Don't Browse, Search: are we ready to let computers run quality inspections on our behalf?

October 5, 2021 3:42 PM

TLDR: thanks to AI, we are finally ready to implement the 'Don't Browse, Search' approach of capturing as much data as possible and turning it into insights, even in the high-trust area of quality inspection for physical goods. This means that instead of asking humans to record defects that they see, robots will autonomously record relevant data, highlight issues and allow for future 'search' investigations. This is a game changer for an industry that used to rely on human professionalism to collect data, and helps it develop more objective, standardized practices that focus humans on making business decisions.

‘Don’t Browse, Search’ was one of the powerful messages that helped Google become the search giant that it is. Unlike the dominant ‘index-style’ engines of those days, Google offered an alternative philosophy. ‘Data’ becomes ‘information’ only when it is helpful to answering a search question. Suddenly it wasn’t about endlessly browsing a generic ocean of data, but about relevant information coming to you, including personalised ads and search suggestions based on your interests.

As tech advanced, more data could be harvested and turned into services. Facebook tells you who you ought to meet, Twitter knows what you want to read, and Gong.io will use data from your customer interactions to maximise revenues.

Artificial intelligence (AI) - in its oversimplified definition as the ability of machines to mimic human tasks - is now getting into an exciting phase, allowing us to do similar things in the physical world. That is, taking unstructured data collected by sensors such cameras and microphones and turning them into actionable insight.
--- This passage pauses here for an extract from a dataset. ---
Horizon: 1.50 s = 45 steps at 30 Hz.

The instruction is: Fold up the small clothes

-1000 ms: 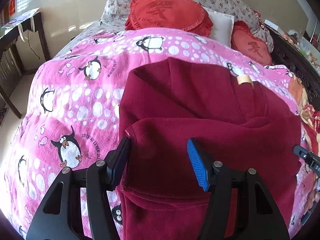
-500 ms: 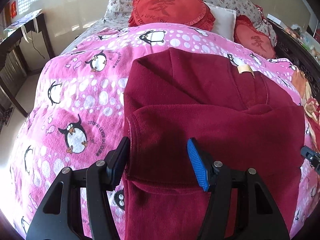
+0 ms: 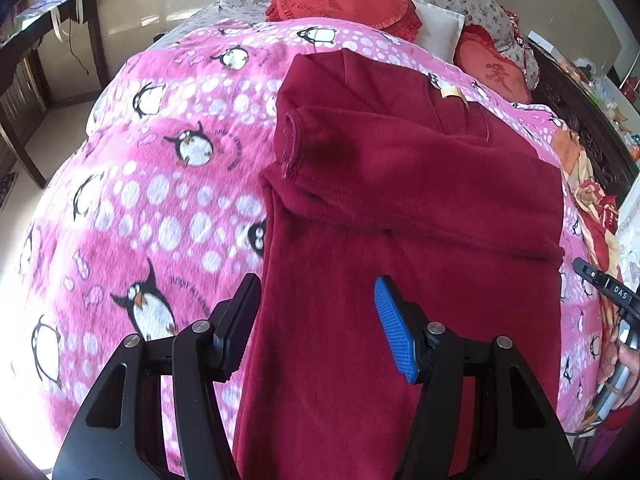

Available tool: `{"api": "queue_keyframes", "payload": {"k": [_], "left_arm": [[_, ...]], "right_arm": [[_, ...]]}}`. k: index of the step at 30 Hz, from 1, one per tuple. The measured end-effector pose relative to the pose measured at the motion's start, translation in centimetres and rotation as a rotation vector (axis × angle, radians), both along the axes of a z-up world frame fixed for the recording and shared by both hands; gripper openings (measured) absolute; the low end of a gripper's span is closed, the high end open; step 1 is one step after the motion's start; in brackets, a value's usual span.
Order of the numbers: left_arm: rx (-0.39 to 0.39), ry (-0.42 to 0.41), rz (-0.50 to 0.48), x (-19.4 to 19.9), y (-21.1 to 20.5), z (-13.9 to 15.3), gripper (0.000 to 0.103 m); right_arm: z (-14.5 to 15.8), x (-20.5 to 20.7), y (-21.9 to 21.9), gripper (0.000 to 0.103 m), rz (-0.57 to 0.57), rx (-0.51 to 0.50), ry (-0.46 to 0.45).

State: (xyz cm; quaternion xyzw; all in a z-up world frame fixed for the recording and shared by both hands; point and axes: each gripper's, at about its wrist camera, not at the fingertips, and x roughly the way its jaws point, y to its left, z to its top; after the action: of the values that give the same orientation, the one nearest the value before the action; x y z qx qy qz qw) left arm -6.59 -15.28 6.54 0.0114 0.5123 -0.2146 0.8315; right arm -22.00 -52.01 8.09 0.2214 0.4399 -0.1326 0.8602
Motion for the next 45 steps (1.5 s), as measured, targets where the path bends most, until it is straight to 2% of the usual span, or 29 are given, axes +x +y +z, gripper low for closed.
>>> {"api": "queue_keyframes", "payload": {"k": [2, 4, 6, 10, 15, 19, 25, 31, 36, 45], "left_arm": [[-0.007, 0.023, 0.0, -1.3, 0.9, -0.3, 0.059], [-0.005, 0.042, 0.002, -2.5, 1.7, -0.7, 0.059], [0.001, 0.065, -0.003, -3.7, 2.6, -1.2, 0.059], [-0.001, 0.108, 0.004, -5.4, 4.3, -2.2, 0.059], [-0.03, 0.151, 0.047, -6.7, 6.4, -2.8, 0.059], [-0.058, 0.19, 0.051, -7.8, 7.4, -3.2, 0.059], [-0.037, 0.2, 0.021, -10.0, 7.7, -3.3, 0.059], [0.022, 0.163, -0.006, -12.2, 7.7, -3.1, 0.059], [0.032, 0.148, -0.002, -13.3, 7.8, -2.9, 0.059], [0.051, 0.131, -0.001, -14.7, 8.3, -2.7, 0.059]], "right_arm": [[0.0, -1.2, 0.4, 0.02, 0.009, 0.04, -0.012], [0.0, -2.1, 1.1, 0.027, 0.026, 0.066, -0.009], [0.0, -3.1, 2.0, 0.042, 0.066, 0.094, 0.005], [-0.5, -5.1, 3.7, 0.043, 0.126, 0.104, 0.045], [-0.8, -7.5, 4.0, 0.043, 0.104, 0.097, 0.054], [-1.6, -8.7, 4.2, 0.044, 0.102, 0.176, 0.067], [-2.0, -10.9, 6.2, 0.044, 0.155, 0.165, 0.113], [-0.3, -14.4, 6.6, 0.044, 0.178, 0.132, 0.123], [0.6, -16.8, 6.5, 0.045, 0.178, 0.114, 0.128], [-1.7, -17.6, 8.6, 0.046, 0.205, 0.2, 0.104]]}}
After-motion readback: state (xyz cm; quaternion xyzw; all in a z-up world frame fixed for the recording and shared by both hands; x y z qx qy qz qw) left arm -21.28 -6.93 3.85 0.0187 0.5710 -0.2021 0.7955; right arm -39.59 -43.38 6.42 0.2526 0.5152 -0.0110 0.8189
This is largely because, unlike data sitting in the form of numbers and letters on the internet, suddenly machines can collect data themselves: they can separate signals from noise; they can learn from what they know and combine it with what they see; and they can seek input from us, humans, to become better.

Trusting AI in quality inspections

An important area of our economy revolves around handoffs and quality inspections of physical goods. Physical inspections are designed to ensure that your food and drugs are safe to use; that the house you’re buying is as good as in the catalogue; that a piece of jewellery is worth as much; and that the laptop you’re about to send for repair is going to come back unscathed.  

My company, Ravin.ai deals with a subset of it (inspecting vehicles every time they get rented, sold or damaged in an accident), so we know that inspections are at the very core of our economy. They instil trust.

Unfortunately, although very important, inspections are still largely reliant on manual forms completed by people. Manual forms mean that the person looking at the object decides what’s reported and what’s not. In the vehicle example, no matter what the form looks like, a certified mechanic will immediately detect any problem even without the form, whereas someone who doesn’t understand vehicles may never detect anything. If something goes wrong later on, the inspection report is worthless.

Finally, technology is reaching this space too with the application of Artificial Intelligence, which can dissect large amounts of data (images, videos, and more) and turn them into insights. Suddenly, instead of asking an inspector to record what they see, the inspection tool itself can record for them. If the inspection is visual, they can simply take a video where unstructured data can be analysed and turned into an organised form. If the inspector does decide to intervene, any change they make can be recorded and tracked. Large amounts of data can be later accessible for future investigation.

This is very different from simply analysing data collected by humans - which is always going to be subjective and less efficient. The human will either know or won’t know where to look. When the AI is involved in the data capture, a non-professional can walk around the vehicle and use the AI to create a form, which a professional can then understand. It won’t matter much if that person wants to hide issues or show them - the AI will decide what’s in the report.

The immediate saving is time, and in enabling lower-skilled inspectors to do a similar job as the high-skilled ones. But the greater prize is objectivity - that exact feature so important to establish trust. An inspection is always about ‘if something goes wrong’ and there’s a problem with the inspected object. We know that with cars, failure to record damage can cost anything between $100 to $100,000 (and sometimes more, depending on how expensive the object is). In the worlds of jewellery, aircraft safety, food and drugs - mistakes can be even more expensive. The data-rich approach which removes the onus of recording from the individual and makes the real information accessible to future users, brings higher quality and trust in every transaction on a physical good.

AI may not replace humans in each and every task, and there will always be cases where another set of high-skilled eyeballs are needed to review an automated output and investigate edge cases. But for the most part, the change is that instead of asking the inspector to ‘browse’ for information, they are simply taking an unstructured record which is then organised by algorithms and can be accessed easily at the right time. This is the beginning of humans trusting AI to make informed decisions for them in a very new space - an exciting prospect for us all.